I can’t help but feel a sense of déjà vu at the current debate about global inflation. The similarities between today’s spiralling situation and the inflationary crisis of the Seventies are too striking to be ignored.
Nearly 50 years ago, the oil crisis of 1973 sent inflation skyrocketing across Western countries. It was a textbook case of imported inflation, which in a context of close-to-full employment and strong union bargaining power triggered self-reinforcing inflationary pressures, as companies raised prices to defend profit margins while workers in turn demanded wage increases. This price-wage (or wage-price) spiral was a response to the inflationary pressures coming from abroad — not their cause.
However, the Seventies crisis came at a time when the “compromise” between labour and capital that had provided the bedrock for the post-war economic-political settlement was already heavily strained, as each side attempted to claim a greater share of a shrinking cake. Economic and political elites realised that the inflationary crisis provided them with the perfect opportunity to deal a deadly blow to the post-war full employment regime, which in their view had led to the working masses becoming too powerful. They concluded that it was time to strike back — to break the back of organised labour and reassert the unfettered power of capital over society.
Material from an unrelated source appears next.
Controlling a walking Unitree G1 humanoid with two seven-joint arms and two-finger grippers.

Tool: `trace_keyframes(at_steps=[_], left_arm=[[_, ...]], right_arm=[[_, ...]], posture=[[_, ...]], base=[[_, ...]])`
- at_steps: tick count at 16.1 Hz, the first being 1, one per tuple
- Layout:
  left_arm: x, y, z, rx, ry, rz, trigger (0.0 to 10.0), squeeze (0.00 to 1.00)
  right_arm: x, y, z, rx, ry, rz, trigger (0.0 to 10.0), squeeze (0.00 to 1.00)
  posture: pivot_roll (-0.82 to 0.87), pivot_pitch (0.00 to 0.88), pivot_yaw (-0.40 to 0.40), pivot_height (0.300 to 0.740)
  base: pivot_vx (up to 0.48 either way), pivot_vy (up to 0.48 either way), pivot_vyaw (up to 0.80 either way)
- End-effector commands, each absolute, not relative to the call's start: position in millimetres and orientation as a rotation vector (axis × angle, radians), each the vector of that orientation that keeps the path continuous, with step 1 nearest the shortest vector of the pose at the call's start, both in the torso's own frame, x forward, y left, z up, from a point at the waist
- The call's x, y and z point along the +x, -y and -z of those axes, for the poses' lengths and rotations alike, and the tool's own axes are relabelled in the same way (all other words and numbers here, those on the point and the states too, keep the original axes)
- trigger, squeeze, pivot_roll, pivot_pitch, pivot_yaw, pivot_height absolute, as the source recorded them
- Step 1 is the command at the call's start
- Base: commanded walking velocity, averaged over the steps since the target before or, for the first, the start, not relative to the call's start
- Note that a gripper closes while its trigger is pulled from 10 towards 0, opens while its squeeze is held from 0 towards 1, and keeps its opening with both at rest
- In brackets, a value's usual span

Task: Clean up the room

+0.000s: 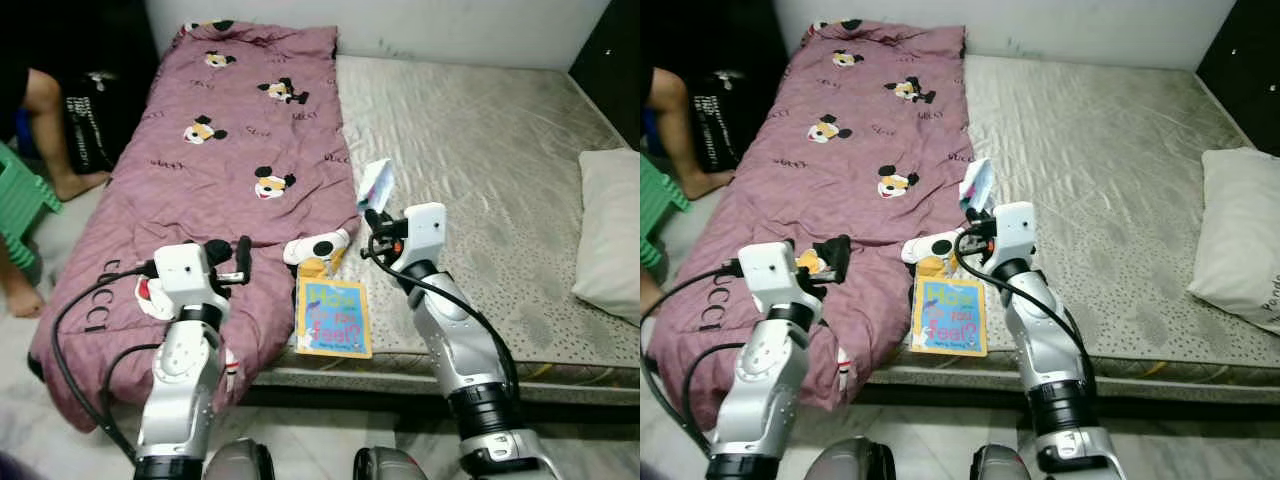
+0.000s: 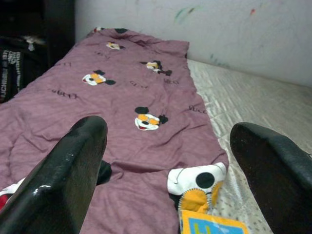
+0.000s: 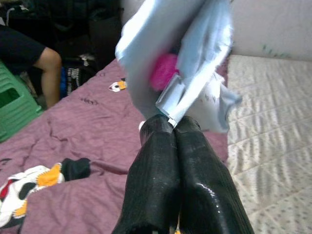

Inflation represented the perfect casus belli. With the theoretical backing of monetarist economists such as Milton Friedman, they crafted a narrative that blamed all economic problems — beginning with inflation — on excessive union power, unreasonable wage demands by workers and bloated welfare systems. The neoliberal counter-revolution had begun, a crucial aspect of which was the deliberate engineering of unemployment through a radical tightening of monetary and fiscal policies, in order to crush the bargaining power of unions. Combating inflation was not the end — it was the means.
As Alan Budd, economic advisor to the Thatcher government, would later admit: “There may have been people making the actual policy decisions… who never believed for a moment that this was the correct way to bring down inflation. They did, however, see that [monetarism] would be a very, very good way to raise unemployment, and raising unemployment was an extremely desirable way of reducing the strength of the working classes.”
In many ways, the same thing is happening today. As in the Seventies, inflation is surging, threatening the post-pandemic recovery and raising once again the prospect of stagflation — the simultaneous incidence of stagnant or negative growth and accelerating inflation. And as in the Seventies, establishment economists and commentators have been quick to blame the surging prices on excess demand (people having too much money to spend), fuelled by excessive wage increases and over-expansionary fiscal and monetary policies during the Covid crisis.